• _Task objective_:
Which lines of the material contain the word "picture"? Show each one.

• _Exercise input_:
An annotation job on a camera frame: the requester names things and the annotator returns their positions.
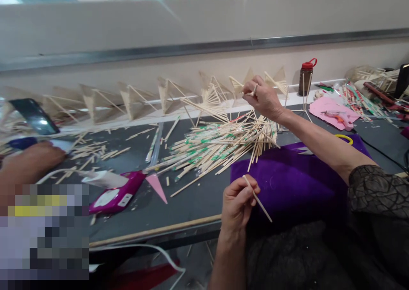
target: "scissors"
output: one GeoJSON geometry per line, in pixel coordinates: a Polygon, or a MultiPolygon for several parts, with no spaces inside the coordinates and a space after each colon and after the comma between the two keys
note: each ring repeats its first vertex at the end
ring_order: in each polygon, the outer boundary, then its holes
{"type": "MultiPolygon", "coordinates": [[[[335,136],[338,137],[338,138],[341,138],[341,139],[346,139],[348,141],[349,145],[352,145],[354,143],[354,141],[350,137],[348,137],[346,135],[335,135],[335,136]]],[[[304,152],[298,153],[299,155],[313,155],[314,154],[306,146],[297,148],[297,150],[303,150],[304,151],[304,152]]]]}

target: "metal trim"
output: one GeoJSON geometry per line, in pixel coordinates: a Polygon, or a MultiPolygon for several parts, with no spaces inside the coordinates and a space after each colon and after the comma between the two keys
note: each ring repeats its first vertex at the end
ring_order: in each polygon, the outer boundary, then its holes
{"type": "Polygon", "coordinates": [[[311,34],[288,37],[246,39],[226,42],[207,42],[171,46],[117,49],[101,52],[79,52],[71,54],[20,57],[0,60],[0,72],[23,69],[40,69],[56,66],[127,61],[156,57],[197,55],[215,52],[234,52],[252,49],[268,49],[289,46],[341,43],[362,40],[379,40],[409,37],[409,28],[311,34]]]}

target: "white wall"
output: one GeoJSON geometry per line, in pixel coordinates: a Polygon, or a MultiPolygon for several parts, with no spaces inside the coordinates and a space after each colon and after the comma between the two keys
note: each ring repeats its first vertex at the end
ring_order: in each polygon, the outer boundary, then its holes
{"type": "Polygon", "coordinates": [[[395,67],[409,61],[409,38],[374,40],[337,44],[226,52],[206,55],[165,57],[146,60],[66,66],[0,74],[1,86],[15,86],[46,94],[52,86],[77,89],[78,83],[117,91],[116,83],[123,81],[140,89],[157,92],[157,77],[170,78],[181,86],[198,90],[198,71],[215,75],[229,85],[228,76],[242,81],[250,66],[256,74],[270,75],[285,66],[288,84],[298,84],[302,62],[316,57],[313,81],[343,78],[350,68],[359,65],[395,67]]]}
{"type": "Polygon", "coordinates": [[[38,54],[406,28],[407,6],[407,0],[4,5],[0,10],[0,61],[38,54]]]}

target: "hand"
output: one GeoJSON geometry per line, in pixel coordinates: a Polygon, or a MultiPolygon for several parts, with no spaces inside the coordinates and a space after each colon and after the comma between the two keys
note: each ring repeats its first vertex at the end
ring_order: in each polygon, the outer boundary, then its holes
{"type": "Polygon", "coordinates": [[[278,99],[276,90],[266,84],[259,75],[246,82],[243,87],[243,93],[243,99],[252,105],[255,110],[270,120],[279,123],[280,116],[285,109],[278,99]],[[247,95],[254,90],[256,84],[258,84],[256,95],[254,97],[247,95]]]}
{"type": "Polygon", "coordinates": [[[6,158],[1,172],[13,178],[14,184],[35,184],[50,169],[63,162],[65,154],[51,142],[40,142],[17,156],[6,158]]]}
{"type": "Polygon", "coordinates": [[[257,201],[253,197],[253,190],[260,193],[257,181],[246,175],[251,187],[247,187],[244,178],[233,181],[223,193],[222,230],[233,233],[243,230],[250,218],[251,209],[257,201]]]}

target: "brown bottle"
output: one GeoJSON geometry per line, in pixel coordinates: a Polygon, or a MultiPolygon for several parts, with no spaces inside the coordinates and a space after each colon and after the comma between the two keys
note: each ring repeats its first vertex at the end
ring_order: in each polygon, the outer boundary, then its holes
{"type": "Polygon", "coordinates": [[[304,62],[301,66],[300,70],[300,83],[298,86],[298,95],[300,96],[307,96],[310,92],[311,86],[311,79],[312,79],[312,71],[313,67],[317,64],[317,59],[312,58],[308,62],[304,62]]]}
--
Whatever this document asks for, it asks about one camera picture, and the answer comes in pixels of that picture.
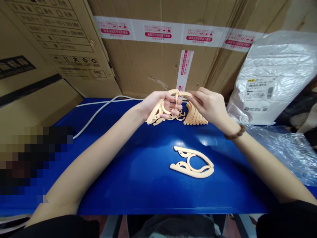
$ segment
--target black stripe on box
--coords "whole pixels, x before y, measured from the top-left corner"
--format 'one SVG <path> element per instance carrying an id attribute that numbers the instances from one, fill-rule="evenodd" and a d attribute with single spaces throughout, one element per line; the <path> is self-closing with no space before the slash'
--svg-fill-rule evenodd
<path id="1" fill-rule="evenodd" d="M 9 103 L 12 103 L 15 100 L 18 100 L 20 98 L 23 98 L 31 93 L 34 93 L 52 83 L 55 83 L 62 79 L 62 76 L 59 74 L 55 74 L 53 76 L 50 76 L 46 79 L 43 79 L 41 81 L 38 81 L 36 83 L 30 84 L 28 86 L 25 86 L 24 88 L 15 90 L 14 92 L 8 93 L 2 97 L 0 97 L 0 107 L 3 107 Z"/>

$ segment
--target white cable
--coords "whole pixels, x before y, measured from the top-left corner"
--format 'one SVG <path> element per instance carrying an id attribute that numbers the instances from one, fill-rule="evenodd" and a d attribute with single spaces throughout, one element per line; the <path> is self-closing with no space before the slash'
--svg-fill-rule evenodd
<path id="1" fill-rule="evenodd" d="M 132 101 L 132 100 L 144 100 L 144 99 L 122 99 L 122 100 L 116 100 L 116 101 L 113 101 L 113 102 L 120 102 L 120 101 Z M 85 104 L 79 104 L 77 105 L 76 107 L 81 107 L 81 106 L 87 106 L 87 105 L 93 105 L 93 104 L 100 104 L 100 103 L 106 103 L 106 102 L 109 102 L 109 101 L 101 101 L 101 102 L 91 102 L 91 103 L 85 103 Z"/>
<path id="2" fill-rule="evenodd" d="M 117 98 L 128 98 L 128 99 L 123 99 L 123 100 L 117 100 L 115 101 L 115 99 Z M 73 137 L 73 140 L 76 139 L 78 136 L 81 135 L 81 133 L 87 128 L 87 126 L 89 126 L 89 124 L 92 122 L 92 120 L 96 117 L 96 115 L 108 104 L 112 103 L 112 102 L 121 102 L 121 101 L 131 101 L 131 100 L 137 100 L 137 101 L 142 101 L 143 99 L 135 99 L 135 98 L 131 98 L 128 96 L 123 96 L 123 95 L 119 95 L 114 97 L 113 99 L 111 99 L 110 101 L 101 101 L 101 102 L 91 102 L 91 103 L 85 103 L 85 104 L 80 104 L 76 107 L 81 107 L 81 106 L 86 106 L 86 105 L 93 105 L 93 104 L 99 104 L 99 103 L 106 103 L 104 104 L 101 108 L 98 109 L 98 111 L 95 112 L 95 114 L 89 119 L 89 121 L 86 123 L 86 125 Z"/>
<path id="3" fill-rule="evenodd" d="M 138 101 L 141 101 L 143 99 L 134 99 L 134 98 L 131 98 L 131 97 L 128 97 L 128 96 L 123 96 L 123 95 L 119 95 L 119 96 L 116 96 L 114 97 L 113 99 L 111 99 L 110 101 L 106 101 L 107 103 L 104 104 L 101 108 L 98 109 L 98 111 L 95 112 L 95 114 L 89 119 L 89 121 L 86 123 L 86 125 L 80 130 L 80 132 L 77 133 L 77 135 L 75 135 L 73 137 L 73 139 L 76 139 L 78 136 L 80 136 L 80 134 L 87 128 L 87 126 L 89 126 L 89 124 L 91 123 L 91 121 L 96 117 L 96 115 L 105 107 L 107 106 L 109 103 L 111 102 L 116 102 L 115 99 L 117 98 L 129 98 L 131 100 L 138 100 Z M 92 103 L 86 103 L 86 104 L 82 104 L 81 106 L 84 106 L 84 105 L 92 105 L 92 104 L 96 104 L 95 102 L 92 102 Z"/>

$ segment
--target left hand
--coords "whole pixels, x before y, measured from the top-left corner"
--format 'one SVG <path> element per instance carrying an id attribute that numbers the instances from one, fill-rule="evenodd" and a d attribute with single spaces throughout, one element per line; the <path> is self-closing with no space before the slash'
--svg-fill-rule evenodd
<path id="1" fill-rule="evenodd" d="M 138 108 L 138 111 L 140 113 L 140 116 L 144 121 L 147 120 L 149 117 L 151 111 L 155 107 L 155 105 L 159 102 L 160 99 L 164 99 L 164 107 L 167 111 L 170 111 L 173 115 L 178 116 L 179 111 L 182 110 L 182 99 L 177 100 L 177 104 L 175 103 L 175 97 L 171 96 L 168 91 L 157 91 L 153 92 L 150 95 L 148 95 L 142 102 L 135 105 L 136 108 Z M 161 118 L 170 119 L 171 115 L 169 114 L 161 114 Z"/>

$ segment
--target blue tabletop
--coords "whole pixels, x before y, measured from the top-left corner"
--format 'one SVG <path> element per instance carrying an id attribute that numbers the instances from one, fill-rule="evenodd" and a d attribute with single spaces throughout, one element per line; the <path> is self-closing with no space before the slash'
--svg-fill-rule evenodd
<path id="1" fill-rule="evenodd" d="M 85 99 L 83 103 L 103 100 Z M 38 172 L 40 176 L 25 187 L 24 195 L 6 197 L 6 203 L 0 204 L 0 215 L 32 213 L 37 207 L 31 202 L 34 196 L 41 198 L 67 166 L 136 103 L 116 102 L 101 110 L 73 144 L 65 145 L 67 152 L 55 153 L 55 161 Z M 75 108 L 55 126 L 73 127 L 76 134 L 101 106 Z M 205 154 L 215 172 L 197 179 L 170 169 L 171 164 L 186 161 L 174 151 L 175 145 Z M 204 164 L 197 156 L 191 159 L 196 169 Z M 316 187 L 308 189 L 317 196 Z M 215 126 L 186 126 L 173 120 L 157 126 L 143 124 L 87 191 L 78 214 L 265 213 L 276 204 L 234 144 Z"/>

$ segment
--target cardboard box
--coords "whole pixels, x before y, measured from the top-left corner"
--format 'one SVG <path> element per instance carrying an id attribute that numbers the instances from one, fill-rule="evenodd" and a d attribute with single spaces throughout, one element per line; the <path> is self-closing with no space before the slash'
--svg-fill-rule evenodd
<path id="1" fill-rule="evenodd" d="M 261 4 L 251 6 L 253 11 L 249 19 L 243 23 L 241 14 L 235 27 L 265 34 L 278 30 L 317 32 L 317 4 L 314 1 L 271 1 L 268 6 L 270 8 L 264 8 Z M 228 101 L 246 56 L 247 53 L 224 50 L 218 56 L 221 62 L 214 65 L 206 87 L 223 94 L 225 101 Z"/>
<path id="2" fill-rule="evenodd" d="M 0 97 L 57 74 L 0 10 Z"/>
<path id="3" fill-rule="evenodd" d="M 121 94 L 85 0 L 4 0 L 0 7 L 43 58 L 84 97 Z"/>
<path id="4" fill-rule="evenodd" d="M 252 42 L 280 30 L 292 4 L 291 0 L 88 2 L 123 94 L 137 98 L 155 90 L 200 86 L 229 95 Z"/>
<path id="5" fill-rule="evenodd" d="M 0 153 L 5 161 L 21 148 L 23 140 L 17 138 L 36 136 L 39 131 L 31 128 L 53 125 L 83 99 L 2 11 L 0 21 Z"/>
* * *
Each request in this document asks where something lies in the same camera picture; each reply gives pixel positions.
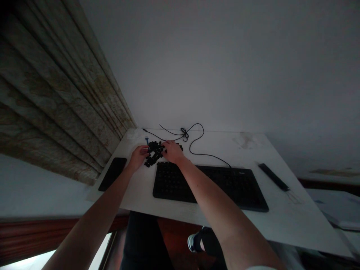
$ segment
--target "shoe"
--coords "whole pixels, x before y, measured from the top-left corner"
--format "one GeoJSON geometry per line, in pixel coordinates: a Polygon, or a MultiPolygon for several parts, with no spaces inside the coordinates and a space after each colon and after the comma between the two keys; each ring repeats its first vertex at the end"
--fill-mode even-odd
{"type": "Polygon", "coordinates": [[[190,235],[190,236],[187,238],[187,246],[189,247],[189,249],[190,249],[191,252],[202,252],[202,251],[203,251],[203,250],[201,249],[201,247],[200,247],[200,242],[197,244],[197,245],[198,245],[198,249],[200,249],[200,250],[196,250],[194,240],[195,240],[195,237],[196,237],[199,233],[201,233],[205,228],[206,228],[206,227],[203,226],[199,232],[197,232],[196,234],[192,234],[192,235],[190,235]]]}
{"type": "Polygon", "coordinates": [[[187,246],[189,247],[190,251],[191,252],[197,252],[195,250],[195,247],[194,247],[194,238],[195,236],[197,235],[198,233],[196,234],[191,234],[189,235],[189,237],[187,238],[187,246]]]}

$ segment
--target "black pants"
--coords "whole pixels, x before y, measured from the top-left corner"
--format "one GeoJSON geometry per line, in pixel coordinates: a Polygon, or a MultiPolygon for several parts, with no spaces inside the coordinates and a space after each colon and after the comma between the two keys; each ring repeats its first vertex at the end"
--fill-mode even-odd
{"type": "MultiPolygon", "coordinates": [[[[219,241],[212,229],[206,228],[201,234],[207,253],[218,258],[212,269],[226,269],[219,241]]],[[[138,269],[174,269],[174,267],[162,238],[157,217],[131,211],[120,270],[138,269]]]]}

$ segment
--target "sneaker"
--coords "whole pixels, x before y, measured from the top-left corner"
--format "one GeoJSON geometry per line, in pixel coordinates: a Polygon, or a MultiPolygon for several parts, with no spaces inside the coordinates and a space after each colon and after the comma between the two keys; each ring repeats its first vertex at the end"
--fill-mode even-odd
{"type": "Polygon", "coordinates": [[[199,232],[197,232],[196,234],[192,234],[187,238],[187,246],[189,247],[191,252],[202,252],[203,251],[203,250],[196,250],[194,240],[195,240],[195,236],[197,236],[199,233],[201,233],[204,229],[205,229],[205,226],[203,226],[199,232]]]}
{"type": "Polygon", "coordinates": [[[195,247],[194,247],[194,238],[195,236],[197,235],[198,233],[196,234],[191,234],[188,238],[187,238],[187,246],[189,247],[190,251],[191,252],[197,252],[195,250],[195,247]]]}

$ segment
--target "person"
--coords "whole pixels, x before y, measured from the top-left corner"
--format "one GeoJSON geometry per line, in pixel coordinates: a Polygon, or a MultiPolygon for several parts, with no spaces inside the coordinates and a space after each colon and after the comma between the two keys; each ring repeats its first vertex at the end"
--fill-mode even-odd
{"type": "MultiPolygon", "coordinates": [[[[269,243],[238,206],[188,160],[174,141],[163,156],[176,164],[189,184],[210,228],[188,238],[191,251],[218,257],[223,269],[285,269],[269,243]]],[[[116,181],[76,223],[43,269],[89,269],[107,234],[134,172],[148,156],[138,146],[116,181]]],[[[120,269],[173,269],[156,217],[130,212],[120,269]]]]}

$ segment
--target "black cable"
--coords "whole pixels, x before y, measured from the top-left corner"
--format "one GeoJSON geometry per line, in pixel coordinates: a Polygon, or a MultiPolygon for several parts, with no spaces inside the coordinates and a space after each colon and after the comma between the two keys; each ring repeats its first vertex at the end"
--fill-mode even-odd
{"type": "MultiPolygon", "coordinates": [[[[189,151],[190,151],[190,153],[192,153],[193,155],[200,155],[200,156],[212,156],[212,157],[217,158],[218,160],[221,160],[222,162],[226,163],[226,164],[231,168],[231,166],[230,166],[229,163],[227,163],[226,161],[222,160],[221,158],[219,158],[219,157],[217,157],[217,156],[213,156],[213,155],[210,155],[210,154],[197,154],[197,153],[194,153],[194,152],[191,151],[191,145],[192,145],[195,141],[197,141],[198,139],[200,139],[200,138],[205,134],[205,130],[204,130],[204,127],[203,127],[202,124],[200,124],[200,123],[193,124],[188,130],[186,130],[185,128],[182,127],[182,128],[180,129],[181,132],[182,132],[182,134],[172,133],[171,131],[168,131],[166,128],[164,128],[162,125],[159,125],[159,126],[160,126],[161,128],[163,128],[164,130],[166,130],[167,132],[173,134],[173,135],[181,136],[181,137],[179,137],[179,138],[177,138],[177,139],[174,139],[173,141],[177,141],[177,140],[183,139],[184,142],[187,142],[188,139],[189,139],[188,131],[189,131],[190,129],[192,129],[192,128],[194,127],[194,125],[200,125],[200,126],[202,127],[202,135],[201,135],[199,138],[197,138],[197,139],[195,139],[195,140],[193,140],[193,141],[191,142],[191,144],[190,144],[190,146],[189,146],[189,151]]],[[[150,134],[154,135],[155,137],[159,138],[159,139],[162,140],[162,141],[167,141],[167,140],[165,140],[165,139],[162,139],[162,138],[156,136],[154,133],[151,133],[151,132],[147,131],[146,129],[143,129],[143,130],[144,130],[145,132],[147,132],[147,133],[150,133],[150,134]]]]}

• _Written answer_:
Whatever this document asks for, it asks about one camera picture, and the answer comes in pixels of that picture.
Each request in this document asks where something lies in the same camera picture; each reply gives pixel positions.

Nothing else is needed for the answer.